▸ **ACTIVITY**
Look for the word "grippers" in the data below, and copy every line that holds it.

▸ **DATASET EXCERPT**
********
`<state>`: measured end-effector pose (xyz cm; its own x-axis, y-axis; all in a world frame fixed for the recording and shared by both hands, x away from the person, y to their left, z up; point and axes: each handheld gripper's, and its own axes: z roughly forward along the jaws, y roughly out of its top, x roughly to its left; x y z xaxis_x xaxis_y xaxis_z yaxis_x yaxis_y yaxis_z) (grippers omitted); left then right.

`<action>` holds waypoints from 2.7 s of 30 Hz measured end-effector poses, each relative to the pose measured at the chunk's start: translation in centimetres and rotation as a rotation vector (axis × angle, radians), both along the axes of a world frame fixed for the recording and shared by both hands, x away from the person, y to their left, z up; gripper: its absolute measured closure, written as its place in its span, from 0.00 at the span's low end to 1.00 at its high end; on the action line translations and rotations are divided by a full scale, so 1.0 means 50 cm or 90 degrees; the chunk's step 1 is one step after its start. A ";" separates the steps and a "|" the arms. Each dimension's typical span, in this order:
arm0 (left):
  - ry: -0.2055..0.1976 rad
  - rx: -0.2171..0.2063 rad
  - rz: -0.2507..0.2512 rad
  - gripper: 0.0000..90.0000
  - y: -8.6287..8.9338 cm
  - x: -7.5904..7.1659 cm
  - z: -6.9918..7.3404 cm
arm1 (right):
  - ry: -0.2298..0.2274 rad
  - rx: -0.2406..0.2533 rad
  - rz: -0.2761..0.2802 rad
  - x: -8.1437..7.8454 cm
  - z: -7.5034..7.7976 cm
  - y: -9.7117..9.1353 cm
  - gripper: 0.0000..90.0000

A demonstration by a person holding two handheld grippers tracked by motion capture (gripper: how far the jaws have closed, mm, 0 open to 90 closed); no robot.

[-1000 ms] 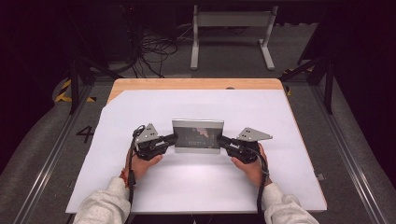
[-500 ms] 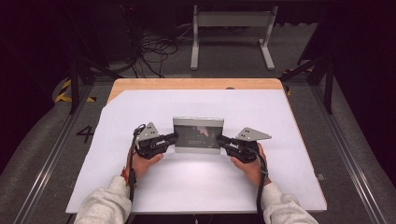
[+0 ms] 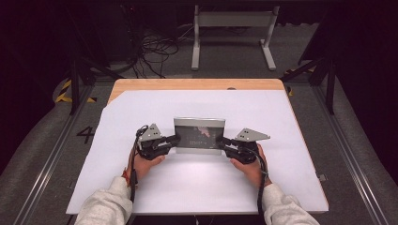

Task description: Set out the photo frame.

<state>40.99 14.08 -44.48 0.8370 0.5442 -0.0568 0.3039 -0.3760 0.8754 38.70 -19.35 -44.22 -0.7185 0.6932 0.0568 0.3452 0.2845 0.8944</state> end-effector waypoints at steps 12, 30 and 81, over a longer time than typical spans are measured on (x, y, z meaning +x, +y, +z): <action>0.030 0.015 -0.004 0.81 -0.016 0.001 -0.009 | 0.026 -0.012 0.000 0.007 -0.010 0.007 0.75; 0.039 0.018 -0.025 0.82 -0.043 -0.011 -0.007 | 0.045 -0.006 -0.019 -0.012 -0.006 -0.019 0.74; 0.077 -0.011 -0.028 0.86 -0.035 -0.012 -0.019 | 0.066 -0.004 0.003 -0.023 -0.006 -0.041 0.81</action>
<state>40.39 12.32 -45.44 0.8466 0.5047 -0.1689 0.3917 -0.3760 0.8398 37.57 -21.42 -44.54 -0.7121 0.6906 0.1267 0.4346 0.2918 0.8521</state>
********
▸ **TASK SOLUTION**
`<state>`: measured end-effector pose (xyz cm; its own x-axis, y-axis; all in a world frame fixed for the recording and shared by both hands, x away from the person, y to their left, z up; point and axes: each handheld gripper's, and its own axes: z roughly forward along the jaws, y roughly out of its top, x roughly to its left; x y z xaxis_x xaxis_y xaxis_z yaxis_x yaxis_y yaxis_z) (grippers omitted); left then right.
A demonstration by a person holding two handheld grippers tracked by motion capture (gripper: how far the jaws have closed, mm, 0 open to 90 closed); no robot.

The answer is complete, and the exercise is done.